Former prisoner now travels around the globe talking about human rights

Marina Nemat speaks about her past to raise awareness of the hypocrisies of the Iranian government. She says she was arrested and tortured for speaking against the regime when she was young.

By Connor Balcome

Contributed photo

A young woman’s tortured past is helping to raise awareness for human rights today.

Marina Nemat was born in 1965, and raised in Tehran, Iran. Her father was a dance instructor and her mother was a hairstylist. She was arrested, put in prison, tortured, and eventually given the death sentence for publicly speaking out against the Islamic Government.

In 1979, when the Iranian Revolution started, Nemat was only 13-years-old. She was arrested at age 16 and placed in Evin Prison, in Tehran. There, she was beaten and was forced to listen to the gunshots that killed her friends. At age 18, she escaped because one of the guards fell in love with her.

“I was forced to marry him,” said Nemat. “He threatened to imprison my family, so I had no choice.”

Her first husband was killed during the Revolution. She re-married in secret to a young electrical engineer.
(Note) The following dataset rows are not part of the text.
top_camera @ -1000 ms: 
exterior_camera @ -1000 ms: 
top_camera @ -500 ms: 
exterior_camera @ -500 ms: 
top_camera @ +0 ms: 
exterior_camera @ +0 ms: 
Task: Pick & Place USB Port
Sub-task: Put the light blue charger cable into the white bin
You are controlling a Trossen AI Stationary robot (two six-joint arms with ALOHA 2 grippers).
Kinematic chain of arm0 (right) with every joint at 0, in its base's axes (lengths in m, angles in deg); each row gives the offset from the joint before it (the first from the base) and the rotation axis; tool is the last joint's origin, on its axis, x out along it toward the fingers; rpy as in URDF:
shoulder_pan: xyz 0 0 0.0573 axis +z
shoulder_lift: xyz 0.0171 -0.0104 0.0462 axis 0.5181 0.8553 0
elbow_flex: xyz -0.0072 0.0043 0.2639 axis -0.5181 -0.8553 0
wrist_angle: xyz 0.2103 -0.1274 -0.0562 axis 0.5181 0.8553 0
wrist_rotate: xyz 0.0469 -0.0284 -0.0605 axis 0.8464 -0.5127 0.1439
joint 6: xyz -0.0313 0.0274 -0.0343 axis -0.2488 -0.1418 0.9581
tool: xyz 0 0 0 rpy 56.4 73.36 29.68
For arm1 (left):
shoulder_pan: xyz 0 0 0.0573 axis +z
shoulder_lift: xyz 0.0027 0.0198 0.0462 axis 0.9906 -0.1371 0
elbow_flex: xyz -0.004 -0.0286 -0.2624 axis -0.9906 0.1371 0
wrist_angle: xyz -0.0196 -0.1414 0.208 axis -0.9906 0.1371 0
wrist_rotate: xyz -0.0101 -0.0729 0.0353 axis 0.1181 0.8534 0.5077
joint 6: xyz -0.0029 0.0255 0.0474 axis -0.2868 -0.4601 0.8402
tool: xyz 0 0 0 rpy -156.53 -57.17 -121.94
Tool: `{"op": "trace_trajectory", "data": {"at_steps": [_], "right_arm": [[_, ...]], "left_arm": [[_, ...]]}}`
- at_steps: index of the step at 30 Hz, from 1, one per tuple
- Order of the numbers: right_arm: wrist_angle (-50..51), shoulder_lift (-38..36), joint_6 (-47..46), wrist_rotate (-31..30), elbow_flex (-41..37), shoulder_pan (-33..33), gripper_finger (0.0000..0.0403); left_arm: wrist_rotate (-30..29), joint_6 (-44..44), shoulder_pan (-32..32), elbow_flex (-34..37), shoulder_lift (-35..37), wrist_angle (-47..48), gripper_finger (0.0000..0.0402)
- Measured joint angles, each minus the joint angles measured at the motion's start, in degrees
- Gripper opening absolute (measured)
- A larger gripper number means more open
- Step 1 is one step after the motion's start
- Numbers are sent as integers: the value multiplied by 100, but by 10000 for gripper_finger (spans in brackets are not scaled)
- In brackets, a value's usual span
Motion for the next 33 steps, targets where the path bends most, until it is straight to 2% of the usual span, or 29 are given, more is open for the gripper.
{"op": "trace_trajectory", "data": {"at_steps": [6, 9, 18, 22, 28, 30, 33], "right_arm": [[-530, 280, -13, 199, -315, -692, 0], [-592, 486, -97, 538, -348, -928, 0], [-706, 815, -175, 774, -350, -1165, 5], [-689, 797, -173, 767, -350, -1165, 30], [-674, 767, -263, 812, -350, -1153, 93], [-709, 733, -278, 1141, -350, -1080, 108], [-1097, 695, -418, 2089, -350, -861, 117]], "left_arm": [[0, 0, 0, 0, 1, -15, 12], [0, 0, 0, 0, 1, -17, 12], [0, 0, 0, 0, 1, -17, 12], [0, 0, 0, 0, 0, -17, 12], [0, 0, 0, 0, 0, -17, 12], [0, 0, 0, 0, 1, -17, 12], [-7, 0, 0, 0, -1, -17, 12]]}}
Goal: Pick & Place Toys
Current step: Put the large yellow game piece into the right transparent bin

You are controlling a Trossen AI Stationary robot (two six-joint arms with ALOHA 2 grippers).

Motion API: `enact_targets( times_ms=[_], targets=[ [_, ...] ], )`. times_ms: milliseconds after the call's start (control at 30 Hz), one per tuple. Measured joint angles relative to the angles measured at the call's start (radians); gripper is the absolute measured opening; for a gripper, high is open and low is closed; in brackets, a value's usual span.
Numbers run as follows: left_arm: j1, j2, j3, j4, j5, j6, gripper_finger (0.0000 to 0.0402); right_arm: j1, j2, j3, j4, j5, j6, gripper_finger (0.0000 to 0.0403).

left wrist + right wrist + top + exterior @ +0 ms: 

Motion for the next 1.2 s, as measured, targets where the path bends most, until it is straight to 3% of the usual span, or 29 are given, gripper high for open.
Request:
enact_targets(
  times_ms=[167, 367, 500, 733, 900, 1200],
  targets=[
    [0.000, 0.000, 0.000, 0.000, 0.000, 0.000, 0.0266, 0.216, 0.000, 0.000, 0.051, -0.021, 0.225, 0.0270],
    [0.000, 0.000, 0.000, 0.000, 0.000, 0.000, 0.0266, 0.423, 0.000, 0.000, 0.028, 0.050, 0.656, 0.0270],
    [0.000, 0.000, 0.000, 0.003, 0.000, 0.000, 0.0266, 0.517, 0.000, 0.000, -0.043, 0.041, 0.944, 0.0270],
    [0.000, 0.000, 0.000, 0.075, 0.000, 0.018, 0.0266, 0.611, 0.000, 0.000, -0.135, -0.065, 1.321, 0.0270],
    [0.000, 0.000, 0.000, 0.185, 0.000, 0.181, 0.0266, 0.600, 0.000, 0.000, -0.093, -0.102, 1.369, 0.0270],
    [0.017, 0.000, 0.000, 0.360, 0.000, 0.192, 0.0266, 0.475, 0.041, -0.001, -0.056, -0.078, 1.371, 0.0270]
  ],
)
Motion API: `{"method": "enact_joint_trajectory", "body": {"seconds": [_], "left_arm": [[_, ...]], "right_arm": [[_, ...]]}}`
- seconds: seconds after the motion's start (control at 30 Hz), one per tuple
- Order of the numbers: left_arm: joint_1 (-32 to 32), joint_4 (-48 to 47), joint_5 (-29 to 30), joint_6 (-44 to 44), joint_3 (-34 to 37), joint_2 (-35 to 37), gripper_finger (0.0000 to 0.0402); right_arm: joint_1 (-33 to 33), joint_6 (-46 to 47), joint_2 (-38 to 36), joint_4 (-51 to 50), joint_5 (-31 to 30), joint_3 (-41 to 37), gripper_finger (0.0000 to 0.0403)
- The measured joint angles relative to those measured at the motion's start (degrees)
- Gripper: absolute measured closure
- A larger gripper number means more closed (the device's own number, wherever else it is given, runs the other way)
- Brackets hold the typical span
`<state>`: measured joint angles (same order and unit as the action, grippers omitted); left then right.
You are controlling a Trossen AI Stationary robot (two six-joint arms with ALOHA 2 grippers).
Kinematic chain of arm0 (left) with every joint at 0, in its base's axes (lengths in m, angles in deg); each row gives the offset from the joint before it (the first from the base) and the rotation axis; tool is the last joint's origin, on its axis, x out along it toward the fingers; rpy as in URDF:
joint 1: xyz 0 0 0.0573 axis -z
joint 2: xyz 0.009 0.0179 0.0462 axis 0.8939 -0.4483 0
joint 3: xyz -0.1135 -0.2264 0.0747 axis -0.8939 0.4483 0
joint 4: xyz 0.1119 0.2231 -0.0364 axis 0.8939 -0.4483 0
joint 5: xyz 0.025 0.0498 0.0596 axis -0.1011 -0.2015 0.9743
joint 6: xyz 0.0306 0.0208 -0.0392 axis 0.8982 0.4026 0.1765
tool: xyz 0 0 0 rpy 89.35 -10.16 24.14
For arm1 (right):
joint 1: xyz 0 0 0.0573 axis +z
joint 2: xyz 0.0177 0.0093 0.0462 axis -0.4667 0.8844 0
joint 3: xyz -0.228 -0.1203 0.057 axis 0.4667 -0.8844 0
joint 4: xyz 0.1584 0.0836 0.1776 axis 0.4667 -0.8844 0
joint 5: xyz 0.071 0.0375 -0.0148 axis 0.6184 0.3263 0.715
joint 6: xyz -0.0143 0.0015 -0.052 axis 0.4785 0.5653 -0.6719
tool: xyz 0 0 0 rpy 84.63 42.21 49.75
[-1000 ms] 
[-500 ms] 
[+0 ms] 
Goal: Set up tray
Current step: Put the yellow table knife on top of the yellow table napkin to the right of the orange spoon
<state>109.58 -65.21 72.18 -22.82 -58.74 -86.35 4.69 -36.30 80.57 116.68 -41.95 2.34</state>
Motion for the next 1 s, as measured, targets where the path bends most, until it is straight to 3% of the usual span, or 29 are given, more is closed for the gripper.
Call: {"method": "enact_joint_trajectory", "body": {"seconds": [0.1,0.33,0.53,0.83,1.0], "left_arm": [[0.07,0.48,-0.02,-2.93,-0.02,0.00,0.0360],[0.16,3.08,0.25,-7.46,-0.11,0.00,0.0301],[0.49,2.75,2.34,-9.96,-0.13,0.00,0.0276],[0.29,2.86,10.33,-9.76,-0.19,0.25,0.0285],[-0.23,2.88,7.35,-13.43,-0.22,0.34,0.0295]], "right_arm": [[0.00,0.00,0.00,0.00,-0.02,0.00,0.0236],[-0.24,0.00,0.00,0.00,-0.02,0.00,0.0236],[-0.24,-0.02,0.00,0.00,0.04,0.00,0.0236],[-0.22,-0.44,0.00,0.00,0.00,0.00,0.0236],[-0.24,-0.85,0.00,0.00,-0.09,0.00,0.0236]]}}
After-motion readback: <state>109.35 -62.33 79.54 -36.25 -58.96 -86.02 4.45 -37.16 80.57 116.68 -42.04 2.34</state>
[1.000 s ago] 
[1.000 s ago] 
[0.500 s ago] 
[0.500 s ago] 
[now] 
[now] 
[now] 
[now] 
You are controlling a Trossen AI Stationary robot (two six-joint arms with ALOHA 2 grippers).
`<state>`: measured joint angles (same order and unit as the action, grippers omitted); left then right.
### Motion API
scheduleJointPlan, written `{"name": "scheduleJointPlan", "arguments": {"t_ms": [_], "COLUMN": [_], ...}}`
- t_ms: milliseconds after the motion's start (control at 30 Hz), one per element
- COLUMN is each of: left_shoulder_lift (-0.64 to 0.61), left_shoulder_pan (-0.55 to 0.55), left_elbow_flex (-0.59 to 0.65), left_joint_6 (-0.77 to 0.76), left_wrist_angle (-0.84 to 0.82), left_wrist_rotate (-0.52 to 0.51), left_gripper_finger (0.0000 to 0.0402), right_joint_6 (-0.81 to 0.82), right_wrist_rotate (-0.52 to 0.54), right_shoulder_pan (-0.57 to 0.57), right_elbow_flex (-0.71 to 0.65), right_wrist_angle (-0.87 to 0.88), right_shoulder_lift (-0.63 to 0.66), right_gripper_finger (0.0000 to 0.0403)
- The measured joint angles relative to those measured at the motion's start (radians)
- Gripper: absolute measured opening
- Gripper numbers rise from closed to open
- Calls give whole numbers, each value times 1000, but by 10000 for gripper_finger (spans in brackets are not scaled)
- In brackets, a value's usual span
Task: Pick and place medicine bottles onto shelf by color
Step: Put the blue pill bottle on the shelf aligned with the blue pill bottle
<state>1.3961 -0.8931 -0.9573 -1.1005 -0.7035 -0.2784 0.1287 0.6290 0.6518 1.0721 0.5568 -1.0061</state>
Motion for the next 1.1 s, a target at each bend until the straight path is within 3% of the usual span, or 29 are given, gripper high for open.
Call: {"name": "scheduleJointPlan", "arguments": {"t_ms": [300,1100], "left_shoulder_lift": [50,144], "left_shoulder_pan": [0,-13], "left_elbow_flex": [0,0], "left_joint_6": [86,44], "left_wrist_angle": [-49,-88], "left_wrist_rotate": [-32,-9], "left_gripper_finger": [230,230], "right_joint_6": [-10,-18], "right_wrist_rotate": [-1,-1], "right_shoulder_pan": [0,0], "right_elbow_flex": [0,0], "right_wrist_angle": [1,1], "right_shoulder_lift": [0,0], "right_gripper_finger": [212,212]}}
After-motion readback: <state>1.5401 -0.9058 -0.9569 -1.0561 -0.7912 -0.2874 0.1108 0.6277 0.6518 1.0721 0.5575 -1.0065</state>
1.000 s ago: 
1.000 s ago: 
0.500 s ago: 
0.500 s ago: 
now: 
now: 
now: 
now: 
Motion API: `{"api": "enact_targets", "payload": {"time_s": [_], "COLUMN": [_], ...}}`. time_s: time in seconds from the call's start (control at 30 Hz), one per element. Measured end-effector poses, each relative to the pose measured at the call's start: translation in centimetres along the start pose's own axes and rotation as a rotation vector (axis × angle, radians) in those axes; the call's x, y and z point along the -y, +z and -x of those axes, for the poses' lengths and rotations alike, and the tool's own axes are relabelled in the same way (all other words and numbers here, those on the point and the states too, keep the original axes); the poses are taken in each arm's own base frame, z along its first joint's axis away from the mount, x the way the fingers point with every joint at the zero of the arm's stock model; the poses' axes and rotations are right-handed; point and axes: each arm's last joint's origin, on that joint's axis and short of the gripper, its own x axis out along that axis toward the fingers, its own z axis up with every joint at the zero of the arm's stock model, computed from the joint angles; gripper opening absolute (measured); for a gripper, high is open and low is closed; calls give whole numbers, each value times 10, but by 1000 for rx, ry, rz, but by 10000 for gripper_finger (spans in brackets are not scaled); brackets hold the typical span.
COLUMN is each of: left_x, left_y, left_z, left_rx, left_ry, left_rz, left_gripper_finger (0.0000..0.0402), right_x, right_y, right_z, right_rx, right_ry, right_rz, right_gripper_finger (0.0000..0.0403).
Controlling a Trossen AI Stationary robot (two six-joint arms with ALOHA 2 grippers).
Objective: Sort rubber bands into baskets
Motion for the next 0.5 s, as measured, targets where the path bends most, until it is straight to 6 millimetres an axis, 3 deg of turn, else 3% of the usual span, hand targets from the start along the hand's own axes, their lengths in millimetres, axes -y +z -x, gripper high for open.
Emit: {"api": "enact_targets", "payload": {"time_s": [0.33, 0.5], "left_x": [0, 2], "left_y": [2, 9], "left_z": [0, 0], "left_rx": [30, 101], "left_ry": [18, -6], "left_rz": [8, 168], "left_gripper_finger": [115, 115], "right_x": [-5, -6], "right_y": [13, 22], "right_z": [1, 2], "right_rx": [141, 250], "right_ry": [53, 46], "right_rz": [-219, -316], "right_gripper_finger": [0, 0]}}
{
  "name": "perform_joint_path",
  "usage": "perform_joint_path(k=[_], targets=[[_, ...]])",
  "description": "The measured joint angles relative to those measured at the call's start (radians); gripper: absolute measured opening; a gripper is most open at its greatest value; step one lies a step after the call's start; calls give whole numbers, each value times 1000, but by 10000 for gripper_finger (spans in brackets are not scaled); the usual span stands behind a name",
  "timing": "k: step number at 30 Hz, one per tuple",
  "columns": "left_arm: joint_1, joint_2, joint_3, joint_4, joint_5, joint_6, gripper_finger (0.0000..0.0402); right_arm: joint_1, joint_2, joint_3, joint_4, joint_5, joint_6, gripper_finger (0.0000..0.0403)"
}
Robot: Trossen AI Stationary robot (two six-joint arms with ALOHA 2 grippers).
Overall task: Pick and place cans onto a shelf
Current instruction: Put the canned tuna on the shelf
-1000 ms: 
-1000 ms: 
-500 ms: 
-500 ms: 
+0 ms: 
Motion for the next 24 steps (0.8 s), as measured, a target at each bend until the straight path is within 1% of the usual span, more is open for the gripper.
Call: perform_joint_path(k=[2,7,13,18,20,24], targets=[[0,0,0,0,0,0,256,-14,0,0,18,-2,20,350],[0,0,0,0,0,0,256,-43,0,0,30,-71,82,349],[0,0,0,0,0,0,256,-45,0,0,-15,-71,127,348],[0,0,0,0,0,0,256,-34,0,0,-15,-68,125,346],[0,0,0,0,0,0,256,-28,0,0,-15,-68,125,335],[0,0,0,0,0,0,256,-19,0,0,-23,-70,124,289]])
They immigrated to Canada in 1991 and live in the Toronto area.

Moving Past Iran

Nemat currently teaches at the University of Toronto, and has written two books about her past: Prisoner of Tehran: A Memoir (2008), and After Tehran: A life Re-claimed.  The books have been translated into more than 20 languages.

Nemat now travels around the world talking to younger generations about the hidden terrors and controversies that happen in countries like Iran.

“I recently spoke in the London School of Economics, as well as three different events at the University of Ontario,” says Nemat. “On February 18, 2013, I spoke at the Human Rights Convention in Geneva, Switzerland. Last year, I spoke at the San Francisco Freedom Forum.”

On March 10, 2013, Iranian President Mahmoud Ahmadinejad hugged the mother of Hugo Chavez at his funeral. Islamic leaders criticized Ahmadinejad because touching an unrelated woman is considered forbidden. Nemat considers this to be an example of the hypocrisy in some countries’ governments.

“If you touch a woman you are not related or married to in Iran, police can ask you to produce a document confirming relationship,” says Nemat. “If you do not have this document, you can be sent to prison.”

Related Audio

 

Link Text
Interview with Marina Nemat.

Nemat has received death threats from the Iranian Government for publicly speaking out, which she keeps on her computer in a file titled “Threats”.

However, despite the threats she has received, Nemat has worked hard to spread the word to people around the globe about what she went through.

Nemat’s next visit will be to Montreal, to speak at the Echenberg Family Conference at McGill University, on March 21.